A central theme of the Easter message this week at church was "change." The change of destiny afforded to believers by Jesus Christ. The promise of a home in a future Kingdom where there will be no more death or mourning or crying or pain (Rev. 21:4). Pastor Ross spoke tonight about the Kingdom end zone. How believers will be resurrected with new, perfect bodies in a perfect earth to come.
I found myself wondering about the atmosphere and physicality of this distant Kingdom. Will I live in a house and joyfully continue my life's work? Will C.S. Lewis live down the block (in a much bigger house) and have dinner parties with little break-out sessions on creative writing? Will every day be a perfect hair day? Will my craving for Tostito's and that artery-sludging (but five-star yummy) cheese sauce finally end? Or will cheese sauce be like broccoli in the new world? It occurred to me there's much mystery around aspects of the future with God. I don't know if we'll be working in heaven. I don't know if I'll be living in a cheery little hut down the road from C.S. Lewis. I don't know if we'll have good hair, bad hair (that looks good to us, anyway) or no hair. I don't know what we will eat or if we will eat.
So, while I was thinking scholarly thoughts about hairstyles in paradise and a big platter of warm nachos, Todd was drawing his own contemporary parallels to change. His focus was on the political landscape where he was reminded of Obama's platform of change. That got me thinking about all the vapor around not only Obama's message, but everyone else's campaign rhetoric, as well. Is it just me, or do the political moorings this season have all the substance of a half-shaved wheel of Swiss cheese?
Thank God for the gospel of Jesus Christ and change that's real and everlasting. There's no thin, misty vapor around the crux of the gospel message: Jesus Christ died for our sins and rose again. It's a simple truth. A plain truth. Truth unplugged. And when I put my trust in this truth, I am irrevocably changed. I am dead to sin but alive to God in Jesus Christ. (Romans 6:11). Will you see the change in me? I hope so. But not always. Some days, sadly, I may not look very "Christian" at all. Yet, as a believer and a follower of Jesus Christ, I remain most assuredly and fundamentally changed. I have a different purpose. A different future. A different status as a child of God. Not the teetering, misty promise of a Republican or a Democrat or an Independent or any other man or woman whose sphere of control only extends so far and is ultimately influenced by so many earthly tugs and pulls, and subject in the end to an end. In Christ, we have the promise of a secure eternal destiny. Guaranteed by the only one who has never, ever been misguided, mistaken or misled.
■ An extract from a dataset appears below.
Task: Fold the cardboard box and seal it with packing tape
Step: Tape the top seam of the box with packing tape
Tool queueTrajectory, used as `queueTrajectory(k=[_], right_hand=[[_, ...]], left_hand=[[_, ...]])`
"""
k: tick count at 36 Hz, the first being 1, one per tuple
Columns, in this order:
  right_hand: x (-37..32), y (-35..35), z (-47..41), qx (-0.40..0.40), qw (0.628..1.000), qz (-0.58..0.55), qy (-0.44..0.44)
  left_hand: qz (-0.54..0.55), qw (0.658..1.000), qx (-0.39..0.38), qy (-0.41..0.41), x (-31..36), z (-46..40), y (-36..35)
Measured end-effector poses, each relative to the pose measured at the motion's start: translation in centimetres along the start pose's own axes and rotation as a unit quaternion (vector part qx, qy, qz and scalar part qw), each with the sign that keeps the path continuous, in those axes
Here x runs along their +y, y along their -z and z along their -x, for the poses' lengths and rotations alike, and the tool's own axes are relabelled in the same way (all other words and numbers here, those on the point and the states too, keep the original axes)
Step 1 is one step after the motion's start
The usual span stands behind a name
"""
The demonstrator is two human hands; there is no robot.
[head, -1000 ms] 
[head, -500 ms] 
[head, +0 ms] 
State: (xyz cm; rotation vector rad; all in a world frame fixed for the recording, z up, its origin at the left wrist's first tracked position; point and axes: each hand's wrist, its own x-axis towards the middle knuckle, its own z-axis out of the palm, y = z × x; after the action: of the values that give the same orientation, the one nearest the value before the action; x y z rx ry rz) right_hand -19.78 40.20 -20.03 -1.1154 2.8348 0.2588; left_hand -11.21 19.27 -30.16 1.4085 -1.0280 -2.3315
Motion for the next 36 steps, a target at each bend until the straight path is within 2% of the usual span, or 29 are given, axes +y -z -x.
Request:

Though it's discomforting in many ways, I appreciate the dialogue that's come out of the spotlight on Obama's pastor, and I was thrilled to read the prescription for healing our racial divisions right there in Scripture: Do not lie to each other, since you have taken off your old self with its practices and have put on the new self, which is being renewed in knowledge in the image of its Creator. Here there is no Greek or Jew, circumcised or uncircumcised, barbarian Scythian, slave or free, but Christ is all, and is in all. (Colossians 3: 9-11)
The equal opportunity community of Jesus Christ. The answer to the problem that Obama has been compelled to address. God tells us through whom unity is possible. And He tells us how it may be achieved. See Colossions 3: 12-17. Problem solved. (If only we could bind and gag our human nature long enough to attempt what God has told us to do... that's, well, the hard part.)
Are you looking for change this Easter? Real change? Do you want the assurance of life everlasting? The promise of a future with God? Scripture affirms one candidate truly worthy of your utmost trust:
For God so loved the world that he gave his one and only Son, that whoever believes in him shall not perish but have eternal life (John 3:16).